Wien. (ede) Selbständige berappen in Österreich bei jedem Arztbesuch einen Selbstbehalt von 20 Prozent, wer am Vorsorgeprogramm der gewerblichen Sozialversicherung (SVA) teilnimmt und bestimmte Gesundheitsziele erreicht, wird mit einer Reduktion des Satzes auf 10 Prozent belohnt. Ab dem neuen Jahr soll niemand mehr als 5 Prozent seines Einkommens für den Selbstbehalt bezahlen, gab Wirtschaftskammer-Präsident und SVA-Obmann Christoph Leitl am Donnerstag vor Journalisten bekannt.

Ruperta Lichtenecker, Wirtschaftssprecherin der Grünen, sieht in der Deckelung des Selbstbehalts nur eine "unbefriedigende Lösung" für Ein-Personen-Unternehmen (EPU) und Kleinstbetriebe. "Der Selbstbehalt in der SVA muss weg", forderte sie. Weiters auf der Wunschliste: ein Krankengeld ab dem 4. Tag für diese Gruppe der Selbständigen, die Absenkung der Mindestbeitragsgrundlage sowie eine leistbare Arbeitslosenversicherung.

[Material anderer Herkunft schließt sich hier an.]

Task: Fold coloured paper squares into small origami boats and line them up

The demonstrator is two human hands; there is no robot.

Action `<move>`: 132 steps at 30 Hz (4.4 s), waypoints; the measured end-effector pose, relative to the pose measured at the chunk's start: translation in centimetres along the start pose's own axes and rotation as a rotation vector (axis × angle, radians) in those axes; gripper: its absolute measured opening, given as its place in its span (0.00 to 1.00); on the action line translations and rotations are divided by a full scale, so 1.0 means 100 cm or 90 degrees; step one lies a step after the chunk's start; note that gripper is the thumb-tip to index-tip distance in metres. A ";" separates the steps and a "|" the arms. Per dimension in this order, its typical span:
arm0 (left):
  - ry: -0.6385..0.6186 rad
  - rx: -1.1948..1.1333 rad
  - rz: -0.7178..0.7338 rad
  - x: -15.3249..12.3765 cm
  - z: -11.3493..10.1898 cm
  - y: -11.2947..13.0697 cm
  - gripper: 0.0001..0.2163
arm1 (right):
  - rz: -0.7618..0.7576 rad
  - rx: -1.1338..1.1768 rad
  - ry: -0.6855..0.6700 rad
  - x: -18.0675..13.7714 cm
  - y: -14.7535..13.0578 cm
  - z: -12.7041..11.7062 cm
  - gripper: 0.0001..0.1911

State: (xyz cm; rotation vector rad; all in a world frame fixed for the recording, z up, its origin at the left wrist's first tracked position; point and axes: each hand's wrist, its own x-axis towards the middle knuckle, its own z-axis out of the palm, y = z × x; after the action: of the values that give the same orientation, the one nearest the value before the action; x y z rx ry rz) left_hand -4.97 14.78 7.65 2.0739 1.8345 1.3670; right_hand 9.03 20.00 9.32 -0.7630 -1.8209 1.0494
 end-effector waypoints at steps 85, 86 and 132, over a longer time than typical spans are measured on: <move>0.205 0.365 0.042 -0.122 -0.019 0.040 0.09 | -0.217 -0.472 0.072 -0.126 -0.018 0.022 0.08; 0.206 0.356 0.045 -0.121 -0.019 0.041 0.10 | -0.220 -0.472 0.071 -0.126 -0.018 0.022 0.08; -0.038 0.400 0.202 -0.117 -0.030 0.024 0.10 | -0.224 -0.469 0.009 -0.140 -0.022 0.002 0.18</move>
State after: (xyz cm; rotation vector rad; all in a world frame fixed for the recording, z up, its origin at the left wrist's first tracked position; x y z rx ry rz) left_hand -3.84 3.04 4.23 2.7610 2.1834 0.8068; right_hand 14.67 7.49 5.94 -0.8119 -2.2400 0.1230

Unternehmer mit weniger als 25 Mitarbeitern erhalten künftig ab der sechsten Woche der Arbeitsunfähigkeit ein Krankengeld in der Höhe von 27,73 Euro täglich. Das Wochengeld für selbständige Mütter (acht Wochen vor und nach der Entbindung) wird von 27 auf 50 Euro pro Tag angehoben. Bereits beschlossen ist auch eine Verbesserung bei der freiwilligen Zusatzversicherung, um ab dem 4. Tag der Arbeitsunfähigkeit wegen Krankheit Geld zu bekommen. Für weitere Verbesserungen - etwa der zinsfreie Aufschub von Beitragsnachzahlungen - fehlen laut Leitl noch die Gesetzesbeschlüsse.